Exercise instructions: Some lines in the data below hold the string "board". Report how many, as a bare number.

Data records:
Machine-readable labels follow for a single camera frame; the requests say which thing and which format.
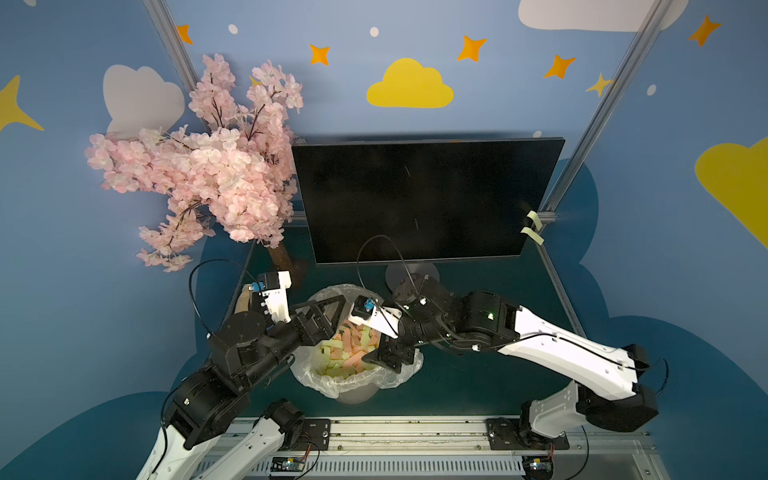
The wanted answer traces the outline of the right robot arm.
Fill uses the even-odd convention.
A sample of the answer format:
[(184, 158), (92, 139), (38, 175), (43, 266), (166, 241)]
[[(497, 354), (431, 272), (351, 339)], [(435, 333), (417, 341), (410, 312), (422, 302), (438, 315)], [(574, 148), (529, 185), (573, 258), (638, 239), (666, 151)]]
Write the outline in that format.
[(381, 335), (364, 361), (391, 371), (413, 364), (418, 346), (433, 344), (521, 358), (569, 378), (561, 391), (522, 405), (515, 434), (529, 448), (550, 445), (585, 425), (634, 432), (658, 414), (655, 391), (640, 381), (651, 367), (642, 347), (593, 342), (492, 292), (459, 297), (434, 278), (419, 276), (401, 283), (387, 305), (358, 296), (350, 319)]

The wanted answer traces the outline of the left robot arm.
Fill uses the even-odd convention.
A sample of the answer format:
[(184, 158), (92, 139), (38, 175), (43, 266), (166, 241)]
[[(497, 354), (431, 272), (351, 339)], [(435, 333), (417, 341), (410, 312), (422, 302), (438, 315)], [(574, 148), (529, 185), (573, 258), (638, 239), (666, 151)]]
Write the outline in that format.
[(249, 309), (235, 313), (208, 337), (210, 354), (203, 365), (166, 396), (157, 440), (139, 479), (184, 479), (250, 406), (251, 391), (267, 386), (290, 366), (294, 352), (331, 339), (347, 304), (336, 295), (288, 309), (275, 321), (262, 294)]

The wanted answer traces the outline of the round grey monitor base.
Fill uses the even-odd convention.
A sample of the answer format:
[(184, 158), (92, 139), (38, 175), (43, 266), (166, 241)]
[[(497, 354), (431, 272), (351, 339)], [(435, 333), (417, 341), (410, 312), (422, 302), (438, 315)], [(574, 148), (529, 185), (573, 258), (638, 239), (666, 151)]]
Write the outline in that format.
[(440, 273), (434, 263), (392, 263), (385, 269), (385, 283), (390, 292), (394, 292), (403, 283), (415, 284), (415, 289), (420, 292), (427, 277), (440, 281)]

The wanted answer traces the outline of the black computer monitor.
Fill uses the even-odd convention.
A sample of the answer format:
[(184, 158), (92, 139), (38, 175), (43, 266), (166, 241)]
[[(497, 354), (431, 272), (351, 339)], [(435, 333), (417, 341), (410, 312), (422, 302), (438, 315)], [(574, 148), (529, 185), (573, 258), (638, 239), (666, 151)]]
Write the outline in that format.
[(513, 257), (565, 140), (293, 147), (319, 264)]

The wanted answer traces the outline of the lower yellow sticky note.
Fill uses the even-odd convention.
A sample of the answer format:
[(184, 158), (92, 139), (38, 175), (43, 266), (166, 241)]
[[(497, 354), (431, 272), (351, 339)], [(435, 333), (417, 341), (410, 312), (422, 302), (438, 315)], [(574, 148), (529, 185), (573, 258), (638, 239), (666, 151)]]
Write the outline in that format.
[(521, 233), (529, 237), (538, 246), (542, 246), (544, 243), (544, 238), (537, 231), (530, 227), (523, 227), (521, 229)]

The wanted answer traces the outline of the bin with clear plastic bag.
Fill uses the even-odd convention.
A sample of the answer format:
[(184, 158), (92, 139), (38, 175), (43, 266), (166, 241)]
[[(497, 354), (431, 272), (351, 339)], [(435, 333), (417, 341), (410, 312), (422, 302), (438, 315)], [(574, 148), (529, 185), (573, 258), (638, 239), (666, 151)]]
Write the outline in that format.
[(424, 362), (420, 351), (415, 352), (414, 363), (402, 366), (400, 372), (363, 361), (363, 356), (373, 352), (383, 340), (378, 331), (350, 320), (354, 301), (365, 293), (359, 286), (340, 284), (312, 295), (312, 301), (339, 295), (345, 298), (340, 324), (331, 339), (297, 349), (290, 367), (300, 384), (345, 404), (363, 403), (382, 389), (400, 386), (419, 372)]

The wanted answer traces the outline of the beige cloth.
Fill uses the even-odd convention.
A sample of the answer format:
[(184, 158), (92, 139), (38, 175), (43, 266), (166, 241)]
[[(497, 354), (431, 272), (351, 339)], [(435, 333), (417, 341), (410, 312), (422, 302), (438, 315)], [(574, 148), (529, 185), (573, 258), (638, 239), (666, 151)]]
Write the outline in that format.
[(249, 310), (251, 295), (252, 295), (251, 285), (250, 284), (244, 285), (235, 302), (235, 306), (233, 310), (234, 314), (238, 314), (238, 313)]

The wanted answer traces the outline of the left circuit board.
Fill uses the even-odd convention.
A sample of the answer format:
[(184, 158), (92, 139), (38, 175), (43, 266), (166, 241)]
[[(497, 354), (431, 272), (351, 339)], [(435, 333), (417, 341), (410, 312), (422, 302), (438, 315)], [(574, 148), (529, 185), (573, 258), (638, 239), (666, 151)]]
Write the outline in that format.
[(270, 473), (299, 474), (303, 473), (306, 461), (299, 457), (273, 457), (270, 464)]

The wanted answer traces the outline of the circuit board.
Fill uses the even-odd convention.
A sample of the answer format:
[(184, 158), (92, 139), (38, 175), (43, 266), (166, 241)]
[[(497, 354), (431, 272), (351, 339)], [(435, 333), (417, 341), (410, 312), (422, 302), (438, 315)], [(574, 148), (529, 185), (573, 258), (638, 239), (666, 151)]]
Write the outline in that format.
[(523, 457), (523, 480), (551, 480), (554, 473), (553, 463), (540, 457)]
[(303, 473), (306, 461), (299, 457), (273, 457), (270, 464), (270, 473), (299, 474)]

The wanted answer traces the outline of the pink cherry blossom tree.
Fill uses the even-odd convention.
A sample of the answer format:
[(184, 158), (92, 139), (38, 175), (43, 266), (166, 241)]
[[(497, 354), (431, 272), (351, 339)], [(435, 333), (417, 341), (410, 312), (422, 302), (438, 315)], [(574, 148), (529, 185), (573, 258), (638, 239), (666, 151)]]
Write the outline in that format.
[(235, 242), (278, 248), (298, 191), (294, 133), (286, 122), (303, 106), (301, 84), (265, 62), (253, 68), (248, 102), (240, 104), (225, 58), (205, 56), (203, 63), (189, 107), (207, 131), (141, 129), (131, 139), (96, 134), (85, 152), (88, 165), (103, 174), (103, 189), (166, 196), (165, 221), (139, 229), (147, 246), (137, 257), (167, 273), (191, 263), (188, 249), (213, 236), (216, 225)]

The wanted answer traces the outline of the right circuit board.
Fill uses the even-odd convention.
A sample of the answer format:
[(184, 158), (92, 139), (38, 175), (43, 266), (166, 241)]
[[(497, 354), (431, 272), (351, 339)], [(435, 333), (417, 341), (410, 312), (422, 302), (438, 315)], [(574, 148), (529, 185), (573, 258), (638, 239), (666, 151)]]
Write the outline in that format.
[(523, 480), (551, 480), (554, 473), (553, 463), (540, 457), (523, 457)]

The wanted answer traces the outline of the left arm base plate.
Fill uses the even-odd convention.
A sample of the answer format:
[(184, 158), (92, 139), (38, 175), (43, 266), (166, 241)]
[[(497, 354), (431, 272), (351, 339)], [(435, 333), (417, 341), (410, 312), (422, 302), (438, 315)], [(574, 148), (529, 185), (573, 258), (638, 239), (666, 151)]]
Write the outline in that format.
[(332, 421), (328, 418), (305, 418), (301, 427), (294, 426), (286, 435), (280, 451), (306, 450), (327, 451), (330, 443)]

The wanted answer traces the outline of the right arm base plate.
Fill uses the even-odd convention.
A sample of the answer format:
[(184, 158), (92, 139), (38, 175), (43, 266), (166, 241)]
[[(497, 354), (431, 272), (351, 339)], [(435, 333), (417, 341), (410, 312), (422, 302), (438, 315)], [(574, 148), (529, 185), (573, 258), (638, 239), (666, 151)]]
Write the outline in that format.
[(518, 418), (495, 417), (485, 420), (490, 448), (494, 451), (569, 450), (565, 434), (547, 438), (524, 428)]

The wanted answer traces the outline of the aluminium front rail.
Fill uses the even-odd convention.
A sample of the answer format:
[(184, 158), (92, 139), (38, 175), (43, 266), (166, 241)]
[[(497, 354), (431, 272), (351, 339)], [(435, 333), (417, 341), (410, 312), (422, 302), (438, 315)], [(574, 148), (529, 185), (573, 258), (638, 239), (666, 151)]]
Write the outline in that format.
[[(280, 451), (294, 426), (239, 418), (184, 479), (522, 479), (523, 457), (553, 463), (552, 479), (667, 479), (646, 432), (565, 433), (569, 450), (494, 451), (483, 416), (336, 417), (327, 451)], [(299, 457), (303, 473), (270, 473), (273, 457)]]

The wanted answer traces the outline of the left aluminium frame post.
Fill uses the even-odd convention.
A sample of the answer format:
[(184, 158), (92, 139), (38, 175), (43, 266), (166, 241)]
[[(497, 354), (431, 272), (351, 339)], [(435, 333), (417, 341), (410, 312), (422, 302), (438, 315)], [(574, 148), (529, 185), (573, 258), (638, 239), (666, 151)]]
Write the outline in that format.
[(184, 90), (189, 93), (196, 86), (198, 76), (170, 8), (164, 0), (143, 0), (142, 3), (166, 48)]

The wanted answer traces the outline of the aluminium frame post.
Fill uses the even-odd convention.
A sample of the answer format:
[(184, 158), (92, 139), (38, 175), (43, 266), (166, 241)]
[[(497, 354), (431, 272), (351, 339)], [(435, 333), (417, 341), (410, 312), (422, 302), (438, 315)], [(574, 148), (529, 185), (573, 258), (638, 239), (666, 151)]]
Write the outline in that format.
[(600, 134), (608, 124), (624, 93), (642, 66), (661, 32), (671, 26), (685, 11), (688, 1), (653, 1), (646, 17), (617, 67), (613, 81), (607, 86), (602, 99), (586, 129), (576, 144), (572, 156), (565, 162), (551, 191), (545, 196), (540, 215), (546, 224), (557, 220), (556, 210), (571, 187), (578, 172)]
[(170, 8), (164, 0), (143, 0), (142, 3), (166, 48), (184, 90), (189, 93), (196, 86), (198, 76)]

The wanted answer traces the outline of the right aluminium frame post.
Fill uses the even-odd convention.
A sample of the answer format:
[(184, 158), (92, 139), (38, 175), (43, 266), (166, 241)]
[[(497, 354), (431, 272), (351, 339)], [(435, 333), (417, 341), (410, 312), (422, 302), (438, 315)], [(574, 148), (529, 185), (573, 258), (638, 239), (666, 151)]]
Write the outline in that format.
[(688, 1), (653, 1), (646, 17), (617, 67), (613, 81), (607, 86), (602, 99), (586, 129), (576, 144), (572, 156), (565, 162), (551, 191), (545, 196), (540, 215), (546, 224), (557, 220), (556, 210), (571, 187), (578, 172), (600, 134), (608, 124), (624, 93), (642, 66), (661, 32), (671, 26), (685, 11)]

---

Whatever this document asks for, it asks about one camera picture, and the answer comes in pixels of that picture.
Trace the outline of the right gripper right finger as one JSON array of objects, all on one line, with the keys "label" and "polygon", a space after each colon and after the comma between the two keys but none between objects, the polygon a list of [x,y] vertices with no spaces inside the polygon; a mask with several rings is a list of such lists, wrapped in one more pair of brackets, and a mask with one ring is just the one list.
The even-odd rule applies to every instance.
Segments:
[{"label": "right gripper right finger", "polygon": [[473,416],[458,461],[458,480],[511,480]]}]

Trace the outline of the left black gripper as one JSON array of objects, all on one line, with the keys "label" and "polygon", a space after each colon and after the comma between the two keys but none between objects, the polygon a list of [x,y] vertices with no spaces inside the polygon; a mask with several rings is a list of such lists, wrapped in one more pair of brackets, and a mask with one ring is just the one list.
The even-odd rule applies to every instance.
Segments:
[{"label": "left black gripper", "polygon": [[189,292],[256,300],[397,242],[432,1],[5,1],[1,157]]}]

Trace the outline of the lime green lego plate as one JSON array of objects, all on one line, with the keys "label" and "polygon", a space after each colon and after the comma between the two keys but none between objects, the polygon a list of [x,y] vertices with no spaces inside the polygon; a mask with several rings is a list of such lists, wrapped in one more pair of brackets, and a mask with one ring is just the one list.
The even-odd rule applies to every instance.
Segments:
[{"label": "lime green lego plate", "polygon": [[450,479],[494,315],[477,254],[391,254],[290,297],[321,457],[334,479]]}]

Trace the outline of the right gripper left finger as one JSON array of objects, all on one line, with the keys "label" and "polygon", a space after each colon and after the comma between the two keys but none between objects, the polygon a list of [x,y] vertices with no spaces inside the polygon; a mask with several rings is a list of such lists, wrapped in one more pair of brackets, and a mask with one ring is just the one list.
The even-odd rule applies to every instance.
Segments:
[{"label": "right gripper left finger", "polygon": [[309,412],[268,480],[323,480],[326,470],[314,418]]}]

Solution below: 3